Common Trauma Symptoms
Trauma can show up as:
Insomnia or nightmares
Chronic pain or tight muscles
Digestive problems
Addictions (including overwork or distraction)
People-pleasing, over-controlling, or freezing
Panic attacks or constant low-level anxiety
Shame, hopelessness, or self-blame
And, many people are misdiagnosed with anxiety, depression, ADHD, bipolar disorder, or personality disorders when trauma is underneath it all.
Types of Trauma
Trauma comes in many forms, including:
Big “T” trauma: assault, accidents, disasters
Little “t” trauma: microaggressions, chronic stress, emotional neglect
Sexual trauma
Developmental trauma
Attachment/Relational trauma
Birth & reproductive trauma
Intergenerational trauma
Collective trauma (racism, colonization, displacement)
Vicarious trauma
All of it matters. All of it is valid.
Trauma = Threat Without Support
If you want one line to define trauma, it’s this: A sense of threat (real or perceived) + lack of support.

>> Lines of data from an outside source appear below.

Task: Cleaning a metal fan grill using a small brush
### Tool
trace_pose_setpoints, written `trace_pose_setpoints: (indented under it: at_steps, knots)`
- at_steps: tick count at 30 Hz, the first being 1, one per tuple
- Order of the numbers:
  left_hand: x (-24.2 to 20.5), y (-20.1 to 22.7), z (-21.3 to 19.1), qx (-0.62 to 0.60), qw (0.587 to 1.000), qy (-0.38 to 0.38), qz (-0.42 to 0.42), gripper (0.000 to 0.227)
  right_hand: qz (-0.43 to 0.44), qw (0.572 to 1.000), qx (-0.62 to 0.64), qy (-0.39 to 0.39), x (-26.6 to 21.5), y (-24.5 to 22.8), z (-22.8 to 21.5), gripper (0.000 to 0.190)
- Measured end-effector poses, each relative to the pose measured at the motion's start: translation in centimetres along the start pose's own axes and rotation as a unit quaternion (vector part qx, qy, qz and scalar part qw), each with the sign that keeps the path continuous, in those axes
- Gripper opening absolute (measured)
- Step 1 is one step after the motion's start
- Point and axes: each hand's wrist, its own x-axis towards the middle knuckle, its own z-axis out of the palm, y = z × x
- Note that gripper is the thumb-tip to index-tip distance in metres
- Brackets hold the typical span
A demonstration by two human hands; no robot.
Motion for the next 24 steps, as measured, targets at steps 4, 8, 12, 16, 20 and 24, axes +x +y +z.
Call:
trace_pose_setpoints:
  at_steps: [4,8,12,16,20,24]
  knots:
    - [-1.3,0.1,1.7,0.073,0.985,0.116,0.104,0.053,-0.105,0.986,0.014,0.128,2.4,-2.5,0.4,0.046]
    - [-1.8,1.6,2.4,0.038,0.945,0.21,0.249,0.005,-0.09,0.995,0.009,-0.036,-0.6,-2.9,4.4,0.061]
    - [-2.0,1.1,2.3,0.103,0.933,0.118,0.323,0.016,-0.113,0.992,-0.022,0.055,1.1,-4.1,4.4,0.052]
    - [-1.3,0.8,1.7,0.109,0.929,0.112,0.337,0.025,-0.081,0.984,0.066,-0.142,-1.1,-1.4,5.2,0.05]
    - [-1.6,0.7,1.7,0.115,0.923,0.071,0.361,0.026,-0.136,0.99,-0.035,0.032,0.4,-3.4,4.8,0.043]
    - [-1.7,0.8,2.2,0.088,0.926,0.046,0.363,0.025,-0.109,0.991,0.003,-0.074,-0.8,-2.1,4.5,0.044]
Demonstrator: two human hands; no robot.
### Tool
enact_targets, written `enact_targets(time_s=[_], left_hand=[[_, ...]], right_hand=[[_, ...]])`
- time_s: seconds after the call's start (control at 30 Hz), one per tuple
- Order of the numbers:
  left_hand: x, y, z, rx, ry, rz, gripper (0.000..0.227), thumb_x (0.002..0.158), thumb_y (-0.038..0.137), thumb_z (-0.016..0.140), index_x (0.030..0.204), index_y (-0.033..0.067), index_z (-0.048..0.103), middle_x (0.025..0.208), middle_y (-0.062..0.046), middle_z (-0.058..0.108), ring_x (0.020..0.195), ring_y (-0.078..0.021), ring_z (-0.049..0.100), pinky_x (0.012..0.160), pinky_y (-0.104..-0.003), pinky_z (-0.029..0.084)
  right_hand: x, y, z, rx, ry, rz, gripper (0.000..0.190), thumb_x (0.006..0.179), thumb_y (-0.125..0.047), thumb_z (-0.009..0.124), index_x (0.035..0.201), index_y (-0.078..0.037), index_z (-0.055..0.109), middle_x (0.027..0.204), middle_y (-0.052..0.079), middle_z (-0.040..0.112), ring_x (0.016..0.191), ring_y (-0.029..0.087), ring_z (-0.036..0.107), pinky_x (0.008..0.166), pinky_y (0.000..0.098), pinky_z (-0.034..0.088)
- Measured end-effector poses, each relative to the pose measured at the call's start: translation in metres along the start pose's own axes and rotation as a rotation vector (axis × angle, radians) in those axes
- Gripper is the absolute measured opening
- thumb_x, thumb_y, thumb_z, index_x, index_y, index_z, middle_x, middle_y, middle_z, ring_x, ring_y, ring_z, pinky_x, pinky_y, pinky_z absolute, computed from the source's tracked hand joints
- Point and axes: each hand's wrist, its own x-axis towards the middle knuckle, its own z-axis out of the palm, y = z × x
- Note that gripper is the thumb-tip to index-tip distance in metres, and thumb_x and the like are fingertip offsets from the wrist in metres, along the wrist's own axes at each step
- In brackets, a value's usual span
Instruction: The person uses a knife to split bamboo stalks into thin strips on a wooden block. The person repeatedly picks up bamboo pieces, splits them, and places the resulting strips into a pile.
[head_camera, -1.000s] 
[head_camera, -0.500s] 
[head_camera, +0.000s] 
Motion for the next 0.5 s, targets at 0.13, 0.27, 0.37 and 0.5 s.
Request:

If someone was there to help you hold it, your body had a chance to process. If not, it got stored. Undigested. Unspoken.
Trauma-Informed Care: Not a Buzzword
Being trauma-informed doesn’t mean treating people like they’re broken. It means recognizing the intelligence of the body’s adaptations.
Trauma-informed care centres on:
Felt safety (not just “safe space” stickers)
Empowerment and choice
Transparency and trust
Respect for culture and lived experience
Listening without judgment
In this kind of care, the goal isn’t to fix. It’s to witness, regulate, and empower.
Why This Matters in Care
Unprocessed trauma can show up in the body in many forms: chronic pain, fatigue, digestive issues, anxiety, autoimmune flares, or dissociation. When healthcare providers don’t understand how trauma shapes the body and mind, well-meaning treatments can fall short or worse, retraumatize.
That’s why trauma-informed care matters. It shifts the question from “What’s wrong with you?” to “What happened to you?” It acknowledges that people may be carrying invisible histories that influence how they relate to their bodies, to providers, and to healing itself.
It also reminds us that healing isn’t just about removing symptoms. It’s about restoring a sense of safety, agency, and connection, on every level.
How Traditional Chinese Medicine (TCM) Understands Trauma
Trauma isn’t new. TCM has mapped how emotional pain lives in the body for centuries:
Kidneys & Heart: Fear disrupts the heart-kidney axis, affecting willpower and spirit.
Sinews (Jing Jin): Muscle tension and defensive postures reflect stored guarding.
Luo Vessels: Hold unresolved emotional experiences.
Divergent Channels: Route trauma deeper when it can’t be processed.
8 Extraordinary Vessels: Store identity-based, ancestral, and developmental trauma.
With acupuncture, herbs lifestyle and dietary work, we help restore what was blocked:
Rebuild sleep, digestion, and emotional resilience
Support the nervous system with gentle regulation
Create space for integration, not just symptom relief
In this blog series, we’ll explore the ripple effects of trauma through the nervous system, what trauma-informed care actually looks and feels like, how to recognize when care isn’t safe (and what to do about it), and why healing isn’t linear.
You don’t need a diagnosis to deserve care that respects your story.
Whether you’ve been navigating trauma for years or just beginning to wonder if your body’s symptoms might be linked to something deeper, this is a place for gentle curiosity, not judgment.